Sein überbordender Internationalismus begründet sich aber nicht nur in einer traditionellen linken (kommunistischen) Position, sondern auch in seiner Mitgliedschaft bei den Freimaurern. Wer nicht weiss, wofür diese stehen, möge bitte recherchieren und sich klarmachen, dass eine Mitgliedschaft bei diesen sehr verbindlich ist, lebenslänglich und zudem feststellt, dass die Agenda der Loge immer zuerst kommen und vor jeglichem Amtseid auf die österreichische Verfassung. VdB gab zu, Mitglied der Loge Innsbruck gewesen zu sein und behauptete später, “auf eigenen Wunsch ausgeschieden” zu sein. Austreten wie bei einer Kirche geht bei dieser Organisation aber leider nicht. Das einzig Mögliche ist der Transfer zu einer anderen Loge.
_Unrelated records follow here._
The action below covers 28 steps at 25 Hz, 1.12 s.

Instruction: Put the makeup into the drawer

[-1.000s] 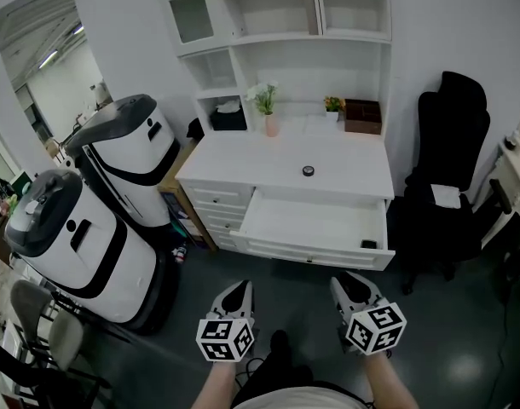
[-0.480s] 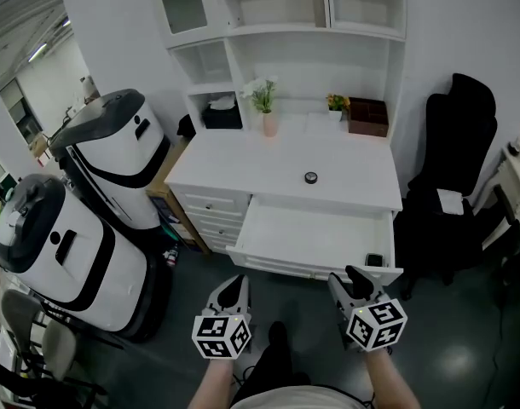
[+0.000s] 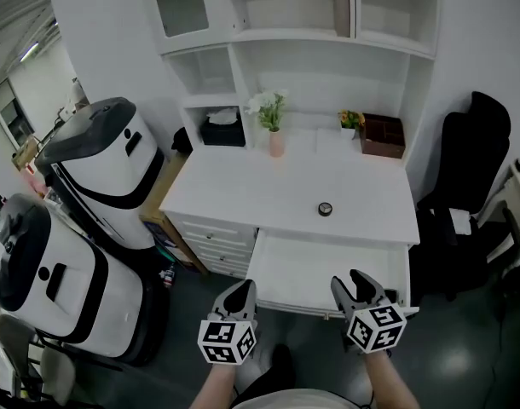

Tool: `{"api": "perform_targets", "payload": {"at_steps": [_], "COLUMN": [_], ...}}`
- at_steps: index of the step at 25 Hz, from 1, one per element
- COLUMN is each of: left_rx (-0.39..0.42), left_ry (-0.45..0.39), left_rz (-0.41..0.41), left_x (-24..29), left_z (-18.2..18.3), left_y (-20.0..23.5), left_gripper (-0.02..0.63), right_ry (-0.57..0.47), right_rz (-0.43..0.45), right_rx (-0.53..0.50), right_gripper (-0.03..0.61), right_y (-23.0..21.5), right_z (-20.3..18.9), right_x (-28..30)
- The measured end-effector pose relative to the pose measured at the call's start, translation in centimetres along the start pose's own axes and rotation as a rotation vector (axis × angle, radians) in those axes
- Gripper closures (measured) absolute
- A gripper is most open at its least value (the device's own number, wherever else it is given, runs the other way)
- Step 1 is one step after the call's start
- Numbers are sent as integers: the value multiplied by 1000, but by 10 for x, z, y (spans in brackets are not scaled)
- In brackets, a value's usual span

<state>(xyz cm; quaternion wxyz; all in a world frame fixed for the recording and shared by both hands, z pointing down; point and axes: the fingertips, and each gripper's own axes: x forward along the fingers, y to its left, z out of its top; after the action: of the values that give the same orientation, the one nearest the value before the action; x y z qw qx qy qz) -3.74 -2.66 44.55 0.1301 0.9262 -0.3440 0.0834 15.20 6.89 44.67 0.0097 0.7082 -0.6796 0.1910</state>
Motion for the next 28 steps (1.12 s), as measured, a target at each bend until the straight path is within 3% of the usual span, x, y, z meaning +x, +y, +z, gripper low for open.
{"api": "perform_targets", "payload": {"at_steps": [10,28], "left_rx": [21,13], "left_ry": [23,63], "left_rz": [-94,-131], "left_x": [65,115], "left_z": [16,14], "left_y": [24,35], "left_gripper": [611,611], "right_ry": [7,32], "right_rz": [-73,-146], "right_rx": [12,-34], "right_gripper": [393,393], "right_y": [-17,-46], "right_z": [17,25], "right_x": [60,101]}}
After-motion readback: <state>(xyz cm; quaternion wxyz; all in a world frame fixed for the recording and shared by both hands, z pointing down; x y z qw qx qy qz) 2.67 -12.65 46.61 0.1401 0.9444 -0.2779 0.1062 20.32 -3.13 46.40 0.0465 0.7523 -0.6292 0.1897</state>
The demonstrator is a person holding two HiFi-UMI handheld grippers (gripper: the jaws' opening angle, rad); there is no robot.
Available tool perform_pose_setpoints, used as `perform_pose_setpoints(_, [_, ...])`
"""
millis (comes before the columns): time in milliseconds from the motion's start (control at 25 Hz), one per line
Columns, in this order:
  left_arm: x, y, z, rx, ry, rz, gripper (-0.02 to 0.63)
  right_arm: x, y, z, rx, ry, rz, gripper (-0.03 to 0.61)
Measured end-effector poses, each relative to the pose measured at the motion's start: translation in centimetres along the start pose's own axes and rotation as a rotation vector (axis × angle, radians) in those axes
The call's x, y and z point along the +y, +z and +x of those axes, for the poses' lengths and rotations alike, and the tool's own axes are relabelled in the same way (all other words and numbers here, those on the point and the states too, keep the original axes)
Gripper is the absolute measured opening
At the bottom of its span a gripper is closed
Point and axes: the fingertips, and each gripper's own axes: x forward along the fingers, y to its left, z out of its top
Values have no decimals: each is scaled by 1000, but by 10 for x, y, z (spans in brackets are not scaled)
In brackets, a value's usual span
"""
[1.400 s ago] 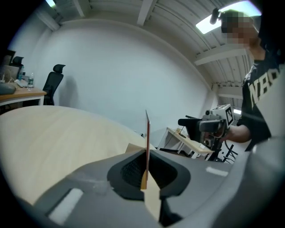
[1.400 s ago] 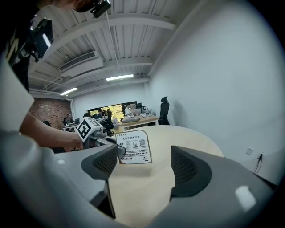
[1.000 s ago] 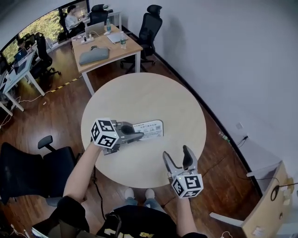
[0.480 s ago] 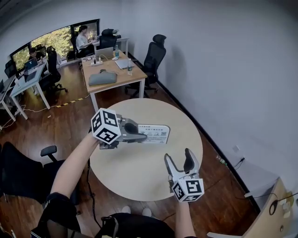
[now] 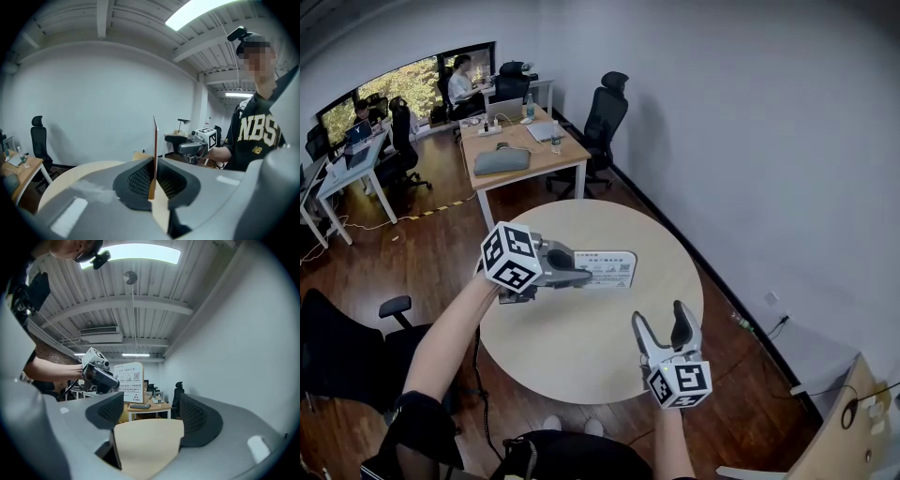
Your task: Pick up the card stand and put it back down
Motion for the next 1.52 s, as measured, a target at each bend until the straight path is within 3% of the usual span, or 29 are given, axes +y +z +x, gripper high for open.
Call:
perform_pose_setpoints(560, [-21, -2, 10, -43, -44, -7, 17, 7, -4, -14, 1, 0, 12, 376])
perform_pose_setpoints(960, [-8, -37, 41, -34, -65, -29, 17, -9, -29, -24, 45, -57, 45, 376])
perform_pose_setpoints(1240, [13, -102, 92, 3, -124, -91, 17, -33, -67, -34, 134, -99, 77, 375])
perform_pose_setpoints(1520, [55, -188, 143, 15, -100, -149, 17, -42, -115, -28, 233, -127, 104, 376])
  • Wie bei den meisten Politikern sind VdBs Aussagen schwammig und bei genauer Hinsicht unverbindlich. Er dreht sich nach dem Wind wie die Masse der etablierten Politiker und formuliert jeweils so, dass er sich gegebenenfalls wieder herauswinden kann – somit eine Aussage rhetorisch verbindlich klingt, sie aber im juristischen Sinne so formuliert ist, dass grosse Schlupflöcher bleiben. In guter Tradition der Freimaurerei, dass der Zweck die Mittel heiligt, hat er auch wiederholt zum Ausdruck gebracht, dass die Wähler zu täuschen und gelegentliche Lügen erlaubte Mittel sind.
  • Für VdB kommt die EU vor Österreich, die “Internationale” Staatengemeinschaft vor Allem – d’accord mit den Werten der Freimaurer und Kommunisten. Die USA und auch die Schweiz begannen sehr erfolgreich als Staatenbund und wurden dann später in einen Bundesstaat umgewandelt – unter, in beiden Fällen, starker Mitwirkung von Freimaurern. Genau das möchte VdB in Europa. Machttransfer von unten nach oben, weg von der Selbstbestimmung der Staaten (und Völker) hin zu einem bürokratischen und undemokratischen ‘EU Empire’.
  • Internationalismus, wie er ihn betreibt läuft auf eine Verschiebung und Konzentration der Macht von unten nach oben hinaus, vom ‘unmündigen’ Volk zur ‘erleuchteten’ Elite, den Experten, Professoren, Berufspolitikern und Technokraten. Wer das will, soll ihn wählen.
  • In Einklang damit hat VdB mehrfach zum Ausdruck gebracht, dass er von direkter Demokratie nur wenig hält. Er steht damit in gutem Einklang mit den meisten österreichischen Politikern, denen ein mündiger Bürger nach schweizer Vorbild ein Gräuel wäre. Wer seine Stimme abgeben will – am liebsten gleich zu den Kommissaren der EU – soll ihn wählen. Wer wichtige Entscheidungen wie einen Beitritt zu TTIP oder der NATO selber mitentscheiden möchte, kann VdB unmöglich wählen wollen.
  • VdB ist generell für TTIP. Nachdem dieser völlig undemokratische Geheimvertrag nun zunehmend unpopulär wird, windet er sich wie ein Wurm bei diesem Thema und meint, dass er den Vertrag “so nicht unterschreiben würde”, lässt aber durchblicken, dass er ihn [leicht] abgeändert dann schon unterzeichnen würde. VdB ist Globalist mit Leib und Seele und wird unzweifelhaft TTIP in jeder Form unterzeichnen. Wer das will, soll ihn wählen.
  • VdB hat des öfteren die österreichische Neutralität direkt und indirekt in Frage gestellt und es ist nicht zu erwarten, dass er diese also als Bundespräsident verteidigen würde. Wem das passt, möge ihn wählen. Ausserdem liebäugelt VdB sogar mit der NATO. In jedem Fall ist er selbst nicht neutral eingestellt und über die Massen pro-westlich und anti-russisch eingestellt. Das wird sich in seiner Politik spiegeln. Wer Österreich als ein Land der Mitte sieht, das in alle Richtungen offen ist und nicht als eine Ostprovinz des anglo-amerikanischen Empires sollte VdB nicht wählen.

All diese Aussagen kommen denke ich gut und unzweifelhaft in Interviews mit VdB, bzw in Wahlkampfkonfrontationen der letzten Wochen heraus. Daher bitte keiner Information aus zweiter und dritter Hand trauen, sondern am besten Videos ansehen, die vollständige Aussagen enthalten – wie zum Beispiel dieses recht objektiv geführte ORF Interview.

VdB ist eine politische Illusion. Hinter der Maske des netten grünen biologischen Liberalen verbirgt sich ein konsequenter Diener des totalitären Globalismus.

Das ist übrigens kein direkter Appell Hofer zu wählen. Man kann auch ungültig wählen gehen und damit eine bestimmte Aussage machen. Gar nicht zu wählen soll auch eine Alternative sein – aber schickt VdB in den Ruhestand!